Work to complete: Could you find every line in the records below that contains the word "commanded" and copy it?

(Stored records)
/---

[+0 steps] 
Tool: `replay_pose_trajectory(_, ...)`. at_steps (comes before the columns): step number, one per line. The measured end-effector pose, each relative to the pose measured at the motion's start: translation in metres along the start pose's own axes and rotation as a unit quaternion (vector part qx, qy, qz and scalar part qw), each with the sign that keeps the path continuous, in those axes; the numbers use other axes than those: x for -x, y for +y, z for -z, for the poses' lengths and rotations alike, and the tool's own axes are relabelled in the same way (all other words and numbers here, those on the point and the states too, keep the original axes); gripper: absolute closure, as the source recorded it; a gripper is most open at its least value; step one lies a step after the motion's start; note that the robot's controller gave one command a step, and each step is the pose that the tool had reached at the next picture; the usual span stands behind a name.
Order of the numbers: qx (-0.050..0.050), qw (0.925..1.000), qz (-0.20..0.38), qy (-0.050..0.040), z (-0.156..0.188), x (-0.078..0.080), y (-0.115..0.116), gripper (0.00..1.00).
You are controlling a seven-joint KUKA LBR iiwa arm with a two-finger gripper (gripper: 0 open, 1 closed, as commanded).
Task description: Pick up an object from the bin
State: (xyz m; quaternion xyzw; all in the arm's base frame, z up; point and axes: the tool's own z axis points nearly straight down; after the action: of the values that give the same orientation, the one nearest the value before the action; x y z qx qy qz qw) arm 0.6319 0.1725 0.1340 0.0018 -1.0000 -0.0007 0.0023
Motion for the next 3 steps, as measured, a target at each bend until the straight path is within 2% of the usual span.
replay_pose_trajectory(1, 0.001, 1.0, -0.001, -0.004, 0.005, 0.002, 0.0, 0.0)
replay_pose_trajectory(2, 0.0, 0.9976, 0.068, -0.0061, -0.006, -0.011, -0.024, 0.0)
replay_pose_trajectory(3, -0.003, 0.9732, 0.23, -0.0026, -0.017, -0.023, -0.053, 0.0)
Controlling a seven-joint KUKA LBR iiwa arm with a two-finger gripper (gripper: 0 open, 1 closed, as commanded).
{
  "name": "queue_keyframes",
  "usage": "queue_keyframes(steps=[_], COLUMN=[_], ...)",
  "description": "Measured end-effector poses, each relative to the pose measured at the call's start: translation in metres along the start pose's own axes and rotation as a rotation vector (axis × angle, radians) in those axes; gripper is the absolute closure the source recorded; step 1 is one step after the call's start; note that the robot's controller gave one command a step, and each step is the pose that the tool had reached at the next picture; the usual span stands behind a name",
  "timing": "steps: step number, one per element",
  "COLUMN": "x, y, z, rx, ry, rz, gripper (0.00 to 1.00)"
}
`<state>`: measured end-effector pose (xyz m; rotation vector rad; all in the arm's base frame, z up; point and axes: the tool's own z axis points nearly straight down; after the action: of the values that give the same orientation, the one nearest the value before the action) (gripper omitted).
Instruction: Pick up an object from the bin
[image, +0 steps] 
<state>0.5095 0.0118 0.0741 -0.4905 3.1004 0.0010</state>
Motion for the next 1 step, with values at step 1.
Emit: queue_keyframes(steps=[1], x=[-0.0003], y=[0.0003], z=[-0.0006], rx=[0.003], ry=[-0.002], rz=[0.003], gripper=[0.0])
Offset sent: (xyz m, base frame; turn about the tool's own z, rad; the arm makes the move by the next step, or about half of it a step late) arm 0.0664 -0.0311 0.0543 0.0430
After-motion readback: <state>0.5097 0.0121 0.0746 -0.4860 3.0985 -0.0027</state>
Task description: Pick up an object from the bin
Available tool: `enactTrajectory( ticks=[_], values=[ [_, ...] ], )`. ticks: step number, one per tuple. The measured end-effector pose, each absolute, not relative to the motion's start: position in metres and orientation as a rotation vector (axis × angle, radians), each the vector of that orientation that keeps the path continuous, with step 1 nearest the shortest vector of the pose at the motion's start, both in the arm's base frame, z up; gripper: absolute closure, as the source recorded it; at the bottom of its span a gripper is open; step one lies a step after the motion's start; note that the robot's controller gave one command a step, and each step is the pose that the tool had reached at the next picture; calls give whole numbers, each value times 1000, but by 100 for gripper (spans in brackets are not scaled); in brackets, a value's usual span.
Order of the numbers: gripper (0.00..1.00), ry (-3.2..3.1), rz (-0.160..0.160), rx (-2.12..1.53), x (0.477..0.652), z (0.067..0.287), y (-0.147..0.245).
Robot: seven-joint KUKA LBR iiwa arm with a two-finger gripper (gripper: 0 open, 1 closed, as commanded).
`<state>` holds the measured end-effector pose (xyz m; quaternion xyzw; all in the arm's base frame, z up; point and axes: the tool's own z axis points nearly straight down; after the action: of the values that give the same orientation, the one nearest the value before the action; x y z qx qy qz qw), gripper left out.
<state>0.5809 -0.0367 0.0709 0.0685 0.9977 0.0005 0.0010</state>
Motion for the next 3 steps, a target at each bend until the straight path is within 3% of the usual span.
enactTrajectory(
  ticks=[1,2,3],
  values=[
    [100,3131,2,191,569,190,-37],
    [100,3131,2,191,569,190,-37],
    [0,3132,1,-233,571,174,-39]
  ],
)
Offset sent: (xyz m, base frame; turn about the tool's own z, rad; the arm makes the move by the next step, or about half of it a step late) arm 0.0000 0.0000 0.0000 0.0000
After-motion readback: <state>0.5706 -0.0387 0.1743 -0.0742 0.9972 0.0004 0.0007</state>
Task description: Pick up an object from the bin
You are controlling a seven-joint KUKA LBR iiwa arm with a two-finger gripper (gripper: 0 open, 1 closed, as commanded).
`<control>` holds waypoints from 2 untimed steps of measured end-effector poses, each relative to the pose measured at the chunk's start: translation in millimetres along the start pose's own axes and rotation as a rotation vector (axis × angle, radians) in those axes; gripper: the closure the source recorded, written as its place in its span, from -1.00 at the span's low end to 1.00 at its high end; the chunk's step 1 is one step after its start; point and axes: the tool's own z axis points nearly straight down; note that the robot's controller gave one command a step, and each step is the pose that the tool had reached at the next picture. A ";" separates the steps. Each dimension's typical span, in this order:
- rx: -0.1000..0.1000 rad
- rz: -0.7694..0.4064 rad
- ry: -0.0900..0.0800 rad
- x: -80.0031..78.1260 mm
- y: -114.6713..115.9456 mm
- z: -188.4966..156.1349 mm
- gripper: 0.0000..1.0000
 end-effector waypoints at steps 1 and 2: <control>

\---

Response below:
You are controlling a seven-joint KUKA LBR iiwa arm with a two-finger gripper (gripper: 0 open, 1 closed, as commanded).
Controlling a seven-joint KUKA LBR iiwa arm with a two-finger gripper (gripper: 0 open, 1 closed, as commanded).
Robot: seven-joint KUKA LBR iiwa arm with a two-finger gripper (gripper: 0 open, 1 closed, as commanded).
You are controlling a seven-joint KUKA LBR iiwa arm with a two-finger gripper (gripper: 0 open, 1 closed, as commanded).

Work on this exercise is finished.